Joe, which of the above does not belong and why?


----------



## AVG-JOE

Let's see....

Beer and Shrillary are both all to real while the other two are imaginary...

The Harry Potter stories have 'Butter Beer' and Shrillary is all about politics, even No politics!....


I'm going to go with Shrillary, because that's one politician who _shouldn't_ belong.  At least in a current political race.  

The best thing she could do for her country and her party right now would be to formally withdraw from 2016, install herself as the wise old matriarchal bitch of the D party, and pass the torch of leadership on to the next generation.


----------



## Esmeralda

Hello Joe-

I want to know if the be all and end all really is.  

Thank you, Esme


----------



## AVG-JOE

​Gimme some Time on this one... it seems important.


----------



## Statistikhengst

Dear Joe,

if a woman starts moaning "Oh, God, oh GOD" even before you've started to pollinate the flower, is that good or bad?


----------



## AVG-JOE

Why the hell are you gardening with a moaning woman nearby?

Go see what she wants.


----------



## AVG-JOE

Esmeralda said:


> Hello Joe-
> 
> I want to know if the be all and end all really is.
> 
> Thank you, Esme



Both are indeed real.  At least with regards to the Timeline.

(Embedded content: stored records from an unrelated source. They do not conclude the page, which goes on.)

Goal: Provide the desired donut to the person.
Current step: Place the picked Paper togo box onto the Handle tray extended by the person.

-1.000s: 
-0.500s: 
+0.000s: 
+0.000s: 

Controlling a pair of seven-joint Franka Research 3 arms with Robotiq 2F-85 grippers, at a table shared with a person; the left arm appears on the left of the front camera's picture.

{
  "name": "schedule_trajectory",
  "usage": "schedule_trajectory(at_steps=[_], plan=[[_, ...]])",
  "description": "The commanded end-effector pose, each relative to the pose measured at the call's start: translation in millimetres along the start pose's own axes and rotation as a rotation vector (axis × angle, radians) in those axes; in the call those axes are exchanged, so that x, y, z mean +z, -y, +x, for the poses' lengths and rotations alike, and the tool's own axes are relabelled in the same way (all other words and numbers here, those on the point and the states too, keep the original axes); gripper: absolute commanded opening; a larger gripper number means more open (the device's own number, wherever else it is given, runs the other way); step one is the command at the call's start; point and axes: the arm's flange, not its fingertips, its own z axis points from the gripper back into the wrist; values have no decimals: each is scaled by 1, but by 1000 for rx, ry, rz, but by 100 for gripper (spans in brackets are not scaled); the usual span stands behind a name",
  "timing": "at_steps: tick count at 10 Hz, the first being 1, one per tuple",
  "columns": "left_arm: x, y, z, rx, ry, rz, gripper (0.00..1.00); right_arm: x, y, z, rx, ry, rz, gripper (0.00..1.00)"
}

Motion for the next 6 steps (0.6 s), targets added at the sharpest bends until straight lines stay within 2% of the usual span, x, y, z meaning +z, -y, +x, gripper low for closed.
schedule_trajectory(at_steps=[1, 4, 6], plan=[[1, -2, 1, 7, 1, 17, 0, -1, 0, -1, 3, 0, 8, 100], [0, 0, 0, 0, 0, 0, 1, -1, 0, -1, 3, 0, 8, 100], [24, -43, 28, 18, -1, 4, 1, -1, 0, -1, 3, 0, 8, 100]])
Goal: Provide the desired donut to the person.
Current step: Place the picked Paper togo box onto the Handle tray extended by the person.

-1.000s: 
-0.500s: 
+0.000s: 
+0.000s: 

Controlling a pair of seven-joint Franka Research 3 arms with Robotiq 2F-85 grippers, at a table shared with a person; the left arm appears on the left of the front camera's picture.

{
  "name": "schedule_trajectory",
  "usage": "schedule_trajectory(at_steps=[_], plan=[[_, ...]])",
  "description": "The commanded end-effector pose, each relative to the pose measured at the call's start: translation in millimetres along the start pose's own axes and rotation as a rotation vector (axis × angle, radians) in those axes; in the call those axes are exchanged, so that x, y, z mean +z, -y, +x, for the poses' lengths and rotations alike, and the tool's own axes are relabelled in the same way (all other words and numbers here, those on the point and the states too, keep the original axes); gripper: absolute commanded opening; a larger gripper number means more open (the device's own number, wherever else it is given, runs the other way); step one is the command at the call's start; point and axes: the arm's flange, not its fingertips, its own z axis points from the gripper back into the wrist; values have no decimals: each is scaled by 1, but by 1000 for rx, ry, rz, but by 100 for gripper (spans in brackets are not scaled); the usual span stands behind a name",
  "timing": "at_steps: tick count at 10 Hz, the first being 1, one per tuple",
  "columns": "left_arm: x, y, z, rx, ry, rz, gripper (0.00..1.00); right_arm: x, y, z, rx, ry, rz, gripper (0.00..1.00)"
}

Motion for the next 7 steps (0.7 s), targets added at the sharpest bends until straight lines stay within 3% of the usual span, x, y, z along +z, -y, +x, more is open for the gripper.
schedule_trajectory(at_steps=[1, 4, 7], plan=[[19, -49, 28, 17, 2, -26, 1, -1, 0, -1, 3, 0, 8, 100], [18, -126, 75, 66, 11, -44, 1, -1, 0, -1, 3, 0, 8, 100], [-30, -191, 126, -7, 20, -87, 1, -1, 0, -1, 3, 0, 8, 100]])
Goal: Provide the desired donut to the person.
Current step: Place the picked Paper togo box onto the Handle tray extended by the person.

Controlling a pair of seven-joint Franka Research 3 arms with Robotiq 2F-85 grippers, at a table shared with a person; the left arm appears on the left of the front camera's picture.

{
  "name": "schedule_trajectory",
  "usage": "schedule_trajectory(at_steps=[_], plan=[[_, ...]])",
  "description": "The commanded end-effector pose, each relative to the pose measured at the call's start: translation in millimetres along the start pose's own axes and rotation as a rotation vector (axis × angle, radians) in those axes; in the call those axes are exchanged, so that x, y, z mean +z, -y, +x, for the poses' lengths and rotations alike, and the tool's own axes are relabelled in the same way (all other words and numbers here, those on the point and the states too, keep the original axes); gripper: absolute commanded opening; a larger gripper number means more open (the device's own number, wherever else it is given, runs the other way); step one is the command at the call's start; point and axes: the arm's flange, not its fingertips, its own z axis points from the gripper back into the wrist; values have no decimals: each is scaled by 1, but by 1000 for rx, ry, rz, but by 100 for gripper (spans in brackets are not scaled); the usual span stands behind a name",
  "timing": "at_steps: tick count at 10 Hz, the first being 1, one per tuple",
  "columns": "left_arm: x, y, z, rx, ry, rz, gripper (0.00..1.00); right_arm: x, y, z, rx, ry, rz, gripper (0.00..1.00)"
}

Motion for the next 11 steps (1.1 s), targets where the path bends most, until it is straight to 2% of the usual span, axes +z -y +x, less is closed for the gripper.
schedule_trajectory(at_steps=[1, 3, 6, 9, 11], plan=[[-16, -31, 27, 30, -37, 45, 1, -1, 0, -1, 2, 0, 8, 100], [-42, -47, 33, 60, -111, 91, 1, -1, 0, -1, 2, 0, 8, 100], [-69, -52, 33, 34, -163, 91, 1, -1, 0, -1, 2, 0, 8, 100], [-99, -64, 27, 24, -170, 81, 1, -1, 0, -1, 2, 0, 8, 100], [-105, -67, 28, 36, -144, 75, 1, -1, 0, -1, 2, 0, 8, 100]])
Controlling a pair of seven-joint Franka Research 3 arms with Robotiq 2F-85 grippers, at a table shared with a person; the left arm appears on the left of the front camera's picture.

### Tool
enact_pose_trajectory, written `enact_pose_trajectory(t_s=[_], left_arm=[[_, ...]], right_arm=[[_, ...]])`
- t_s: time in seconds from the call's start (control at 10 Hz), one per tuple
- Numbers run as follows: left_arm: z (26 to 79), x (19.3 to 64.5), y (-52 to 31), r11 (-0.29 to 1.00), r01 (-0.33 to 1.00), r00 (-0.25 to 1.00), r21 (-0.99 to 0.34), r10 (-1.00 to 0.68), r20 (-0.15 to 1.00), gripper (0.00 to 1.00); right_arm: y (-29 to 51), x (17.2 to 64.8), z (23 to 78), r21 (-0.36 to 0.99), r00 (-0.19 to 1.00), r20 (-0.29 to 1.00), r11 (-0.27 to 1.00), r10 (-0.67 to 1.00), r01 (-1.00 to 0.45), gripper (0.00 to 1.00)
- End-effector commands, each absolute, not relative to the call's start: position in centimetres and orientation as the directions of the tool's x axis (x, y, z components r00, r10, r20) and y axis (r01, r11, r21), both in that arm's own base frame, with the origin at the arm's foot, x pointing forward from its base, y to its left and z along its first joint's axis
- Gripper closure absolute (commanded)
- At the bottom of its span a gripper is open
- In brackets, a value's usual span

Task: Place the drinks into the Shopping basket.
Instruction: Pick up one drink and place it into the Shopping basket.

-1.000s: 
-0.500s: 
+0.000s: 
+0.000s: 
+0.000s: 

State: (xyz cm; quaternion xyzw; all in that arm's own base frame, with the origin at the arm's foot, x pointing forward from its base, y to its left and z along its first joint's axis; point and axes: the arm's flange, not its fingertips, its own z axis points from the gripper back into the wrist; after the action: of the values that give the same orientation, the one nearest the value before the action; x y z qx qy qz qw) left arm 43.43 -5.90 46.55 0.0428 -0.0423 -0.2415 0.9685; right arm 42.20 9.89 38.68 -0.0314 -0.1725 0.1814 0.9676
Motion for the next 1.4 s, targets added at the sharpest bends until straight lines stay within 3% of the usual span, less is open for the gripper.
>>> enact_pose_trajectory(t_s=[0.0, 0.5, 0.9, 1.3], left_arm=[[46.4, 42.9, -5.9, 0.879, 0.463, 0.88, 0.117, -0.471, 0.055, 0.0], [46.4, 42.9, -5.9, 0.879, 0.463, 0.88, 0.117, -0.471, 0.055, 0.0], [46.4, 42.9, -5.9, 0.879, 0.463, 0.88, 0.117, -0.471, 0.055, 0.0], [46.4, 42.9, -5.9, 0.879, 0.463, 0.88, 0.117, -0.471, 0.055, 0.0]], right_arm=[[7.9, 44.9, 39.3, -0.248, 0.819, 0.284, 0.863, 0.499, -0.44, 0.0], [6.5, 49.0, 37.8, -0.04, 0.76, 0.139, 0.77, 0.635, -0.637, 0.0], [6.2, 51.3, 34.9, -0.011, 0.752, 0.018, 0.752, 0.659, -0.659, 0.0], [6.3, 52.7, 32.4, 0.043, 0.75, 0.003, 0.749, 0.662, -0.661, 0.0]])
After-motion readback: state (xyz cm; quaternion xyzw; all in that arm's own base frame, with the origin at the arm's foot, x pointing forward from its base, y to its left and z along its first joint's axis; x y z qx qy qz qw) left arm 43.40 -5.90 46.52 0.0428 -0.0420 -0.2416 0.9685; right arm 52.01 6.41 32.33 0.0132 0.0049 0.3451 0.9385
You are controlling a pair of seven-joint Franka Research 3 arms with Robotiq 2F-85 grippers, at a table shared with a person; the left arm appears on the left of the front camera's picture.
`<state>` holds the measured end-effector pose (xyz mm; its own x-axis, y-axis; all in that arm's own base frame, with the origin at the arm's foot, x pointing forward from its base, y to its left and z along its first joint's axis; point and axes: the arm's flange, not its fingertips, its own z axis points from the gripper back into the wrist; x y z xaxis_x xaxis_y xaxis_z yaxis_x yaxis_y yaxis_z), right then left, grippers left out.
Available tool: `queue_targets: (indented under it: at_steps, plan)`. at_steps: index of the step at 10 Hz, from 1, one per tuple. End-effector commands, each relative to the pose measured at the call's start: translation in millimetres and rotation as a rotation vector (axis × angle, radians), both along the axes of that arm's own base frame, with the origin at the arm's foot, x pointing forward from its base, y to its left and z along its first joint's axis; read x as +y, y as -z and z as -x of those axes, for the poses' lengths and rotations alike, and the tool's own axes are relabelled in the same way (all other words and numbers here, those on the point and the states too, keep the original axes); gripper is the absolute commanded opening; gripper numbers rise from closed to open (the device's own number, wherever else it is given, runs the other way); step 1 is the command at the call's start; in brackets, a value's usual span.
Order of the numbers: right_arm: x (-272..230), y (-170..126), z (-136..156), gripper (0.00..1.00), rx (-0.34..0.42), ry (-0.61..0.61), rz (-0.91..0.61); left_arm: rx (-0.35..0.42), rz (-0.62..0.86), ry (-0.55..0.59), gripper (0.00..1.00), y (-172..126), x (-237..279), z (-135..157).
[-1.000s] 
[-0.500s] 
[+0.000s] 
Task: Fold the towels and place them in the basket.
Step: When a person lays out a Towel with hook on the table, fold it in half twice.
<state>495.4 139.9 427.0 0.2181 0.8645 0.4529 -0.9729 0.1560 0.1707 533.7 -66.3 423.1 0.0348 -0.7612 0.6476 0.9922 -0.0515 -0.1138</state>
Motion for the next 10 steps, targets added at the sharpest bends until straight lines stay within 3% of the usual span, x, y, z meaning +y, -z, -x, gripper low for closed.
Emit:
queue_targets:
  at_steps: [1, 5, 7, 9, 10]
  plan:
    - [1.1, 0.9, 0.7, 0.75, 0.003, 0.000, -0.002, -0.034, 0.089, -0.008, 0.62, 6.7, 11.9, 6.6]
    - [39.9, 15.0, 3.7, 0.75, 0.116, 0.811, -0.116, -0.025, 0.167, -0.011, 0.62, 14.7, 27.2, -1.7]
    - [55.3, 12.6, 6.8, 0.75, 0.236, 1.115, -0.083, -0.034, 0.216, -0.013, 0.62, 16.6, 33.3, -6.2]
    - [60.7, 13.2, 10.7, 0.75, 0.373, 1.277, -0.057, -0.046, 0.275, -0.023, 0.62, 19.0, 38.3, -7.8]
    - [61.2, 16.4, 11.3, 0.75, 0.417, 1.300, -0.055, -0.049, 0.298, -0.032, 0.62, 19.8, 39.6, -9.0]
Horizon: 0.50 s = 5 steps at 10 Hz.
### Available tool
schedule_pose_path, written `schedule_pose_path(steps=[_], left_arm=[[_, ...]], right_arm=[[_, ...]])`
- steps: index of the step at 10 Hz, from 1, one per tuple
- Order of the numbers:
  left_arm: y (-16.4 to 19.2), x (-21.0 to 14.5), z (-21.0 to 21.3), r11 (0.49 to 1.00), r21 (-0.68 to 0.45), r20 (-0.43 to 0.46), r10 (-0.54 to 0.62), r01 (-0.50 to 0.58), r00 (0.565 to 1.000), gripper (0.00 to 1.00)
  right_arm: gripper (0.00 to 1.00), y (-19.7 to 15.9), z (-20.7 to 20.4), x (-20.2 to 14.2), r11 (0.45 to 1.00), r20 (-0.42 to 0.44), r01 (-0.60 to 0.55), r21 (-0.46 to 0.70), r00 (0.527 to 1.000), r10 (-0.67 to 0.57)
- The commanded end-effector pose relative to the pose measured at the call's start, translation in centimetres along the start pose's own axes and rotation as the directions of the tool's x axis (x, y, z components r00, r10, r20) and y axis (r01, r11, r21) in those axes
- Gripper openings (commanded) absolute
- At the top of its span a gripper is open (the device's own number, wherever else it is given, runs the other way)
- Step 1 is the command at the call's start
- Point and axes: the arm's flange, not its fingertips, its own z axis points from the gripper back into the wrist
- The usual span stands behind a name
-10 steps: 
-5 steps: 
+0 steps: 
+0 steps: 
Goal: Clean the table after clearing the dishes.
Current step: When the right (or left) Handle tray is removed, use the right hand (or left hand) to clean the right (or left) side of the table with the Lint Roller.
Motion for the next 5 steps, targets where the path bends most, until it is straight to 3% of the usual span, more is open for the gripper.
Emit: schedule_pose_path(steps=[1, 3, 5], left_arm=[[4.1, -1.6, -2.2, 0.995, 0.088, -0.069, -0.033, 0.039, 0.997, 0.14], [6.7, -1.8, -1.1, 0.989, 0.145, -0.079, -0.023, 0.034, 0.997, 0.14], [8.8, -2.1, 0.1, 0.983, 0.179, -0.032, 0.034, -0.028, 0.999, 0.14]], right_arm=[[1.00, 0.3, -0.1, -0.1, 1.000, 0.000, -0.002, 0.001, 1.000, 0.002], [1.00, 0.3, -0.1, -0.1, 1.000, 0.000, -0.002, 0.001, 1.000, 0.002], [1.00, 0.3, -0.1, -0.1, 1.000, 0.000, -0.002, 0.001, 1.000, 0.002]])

The be all happens only once in every moment while the end all has only two occurrences:  One so long ago it can never be known, and the other so long from now as to not be worried about.


----------



## Esmeralda

AVG-JOE said:


> Esmeralda said:
> 
> 
> 
> Hello Joe-
> 
> I want to know if the be all and end all really is.
> 
> Thank you, Esme
> 
> 
> 
> 
> Both are indeed real.  At least with regards to the Timeline.
> 
> The be all happens only once in every moment while the end all has only two occurrences:  One so long ago it can never be known, and the other so long from now as to not be worried about.
Click to expand...

Good answer!


----------



## Esmeralda

AVG-JOE said:


> Why the hell are you gardening with a moaning woman nearby?
> 
> Go see what she wants.


----------



## Sarah G

Hey Joe, sometimes I get really irritated by some Cons on this board.  Is it me or is it them?


----------



## AVG-JOE

I'm afraid it's you, sweet Sarah.

At least the 'getting irritated' part. 

Only two things are certain... every living ride on the Timeline ends in death, and, one, and only one, attitude does any given individual ever truly get to control.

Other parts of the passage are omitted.